Petri makes no secret of his goals here, resulting in a fierce anti-capitalist polemic that's closer to propaganda than political parody (for more on Petri's radical politics the bonuses are a must-watch). What elevates The Working Class… above simple politicking is Petri's ability to balance his righteous fury with a recognition of the amorality at every level of the system. Petri's factory workers are incensed, bitter, and empathetic, even as they're also frequently crass and cruel, liable to throw out one of their own in the face of adversity. The result is a film that's easy to grasp but hard to pin down, and one whose relevance in the face of increased global inequity is as pronounced as it is depressing.

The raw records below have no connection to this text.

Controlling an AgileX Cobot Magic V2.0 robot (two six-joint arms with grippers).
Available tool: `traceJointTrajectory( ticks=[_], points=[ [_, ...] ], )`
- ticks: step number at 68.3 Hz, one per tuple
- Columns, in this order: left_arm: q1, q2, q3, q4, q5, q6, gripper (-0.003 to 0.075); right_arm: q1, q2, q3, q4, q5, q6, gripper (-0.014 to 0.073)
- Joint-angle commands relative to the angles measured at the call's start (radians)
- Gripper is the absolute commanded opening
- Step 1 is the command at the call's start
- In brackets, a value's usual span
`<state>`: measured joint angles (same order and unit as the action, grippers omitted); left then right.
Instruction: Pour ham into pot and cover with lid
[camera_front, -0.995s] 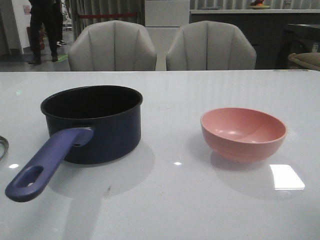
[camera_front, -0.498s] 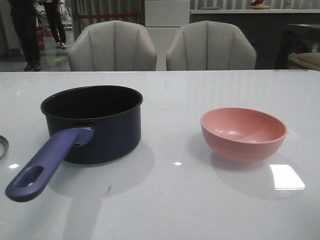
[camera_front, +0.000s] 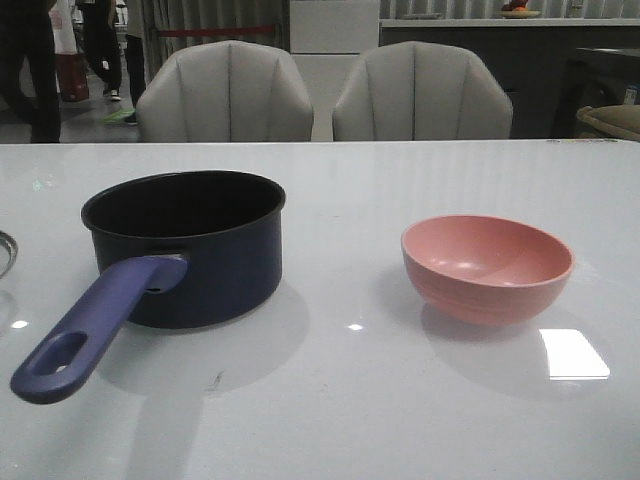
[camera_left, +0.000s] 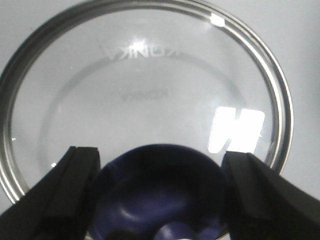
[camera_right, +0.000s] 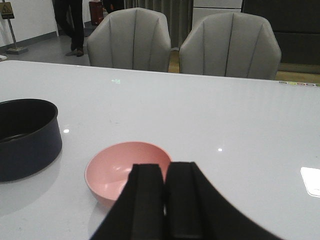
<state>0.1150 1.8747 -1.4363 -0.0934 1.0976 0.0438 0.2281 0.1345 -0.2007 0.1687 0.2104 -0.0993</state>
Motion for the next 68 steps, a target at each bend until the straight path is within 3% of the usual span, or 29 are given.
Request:
traceJointTrajectory(
  ticks=[1, 15, 47, 68],
  points=[
    [-0.003, -0.089, -0.081, -0.023, 0.019, -0.002, 0.0260, 0.001, 0.009, -0.027, -0.004, -0.080, -0.010, 0.0150],
    [-0.072, -0.123, -0.209, -0.075, 0.042, -0.002, 0.0260, 0.001, 0.009, -0.027, -0.004, -0.080, -0.010, 0.0150],
    [-0.399, -0.074, -0.346, -0.078, 0.037, -0.002, 0.0260, 0.001, 0.009, -0.027, -0.004, -0.080, -0.010, 0.0150],
    [-0.484, 0.008, -0.424, -0.078, 0.102, -0.002, 0.0260, 0.001, 0.009, -0.027, -0.004, -0.080, -0.010, 0.0150]
  ],
)
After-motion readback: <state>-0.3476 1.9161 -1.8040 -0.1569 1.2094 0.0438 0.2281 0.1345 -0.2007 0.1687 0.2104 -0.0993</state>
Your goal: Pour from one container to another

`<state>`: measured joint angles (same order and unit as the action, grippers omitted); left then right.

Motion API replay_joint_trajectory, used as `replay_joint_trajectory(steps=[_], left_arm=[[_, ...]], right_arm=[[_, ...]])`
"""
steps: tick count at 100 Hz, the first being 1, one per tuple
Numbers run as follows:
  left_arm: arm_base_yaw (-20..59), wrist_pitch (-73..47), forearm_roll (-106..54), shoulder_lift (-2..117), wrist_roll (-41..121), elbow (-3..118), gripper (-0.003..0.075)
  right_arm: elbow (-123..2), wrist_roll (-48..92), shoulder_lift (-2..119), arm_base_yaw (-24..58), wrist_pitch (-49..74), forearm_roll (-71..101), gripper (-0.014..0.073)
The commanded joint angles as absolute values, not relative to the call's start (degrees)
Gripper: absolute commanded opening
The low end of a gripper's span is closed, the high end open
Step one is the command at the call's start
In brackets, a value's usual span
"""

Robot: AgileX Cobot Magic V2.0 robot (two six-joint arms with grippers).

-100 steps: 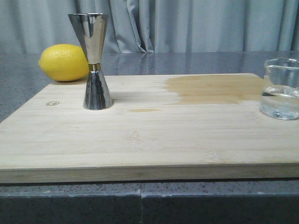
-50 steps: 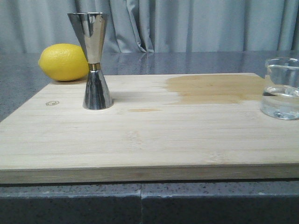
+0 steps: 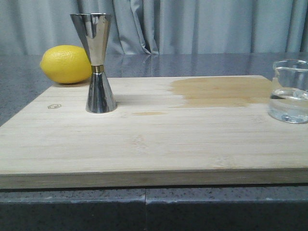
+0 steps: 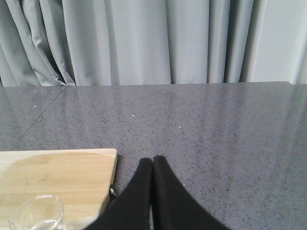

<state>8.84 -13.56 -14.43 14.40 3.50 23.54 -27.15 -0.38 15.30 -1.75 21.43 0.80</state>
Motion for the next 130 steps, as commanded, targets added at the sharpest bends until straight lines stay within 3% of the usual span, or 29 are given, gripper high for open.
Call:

Limited Edition Special Features

  • 2K restoration of the film
  • Original uncompressed mono PCM audio
  • New and improved English subtitle translation
  • Archival interview with Elio Petri from the Cannes Film Festival
  • Career-encompassing archival interview with Gian Maria Volonté from French TV
  • Archival interview with actor Corrado Solari
  • Appreciation of Gian Maria Volonté and the film by filmmaker Alex Cox
  • Petri's Praxis: Ideology and Cinema in Post-war Italy
  • The Working Class Goes to Heaven—Background to a Film Shot in Novara (2006), by Serena Checcucci and Enrico
  • Omodeo Salé
  • Trailer
  • Reversible sleeve featuring original and newly commissioned artwork by Time Tomorrow
  • Limited edition booklet featuring new writing on the film
  • Limited edition of 2000 copies, presented in full-height Scanavo packaging with removable OBI strip leaving packaging free of certificates and markings

The Radiance edition of The Working Class Goes to Heaven was released on January 2nd in the UK.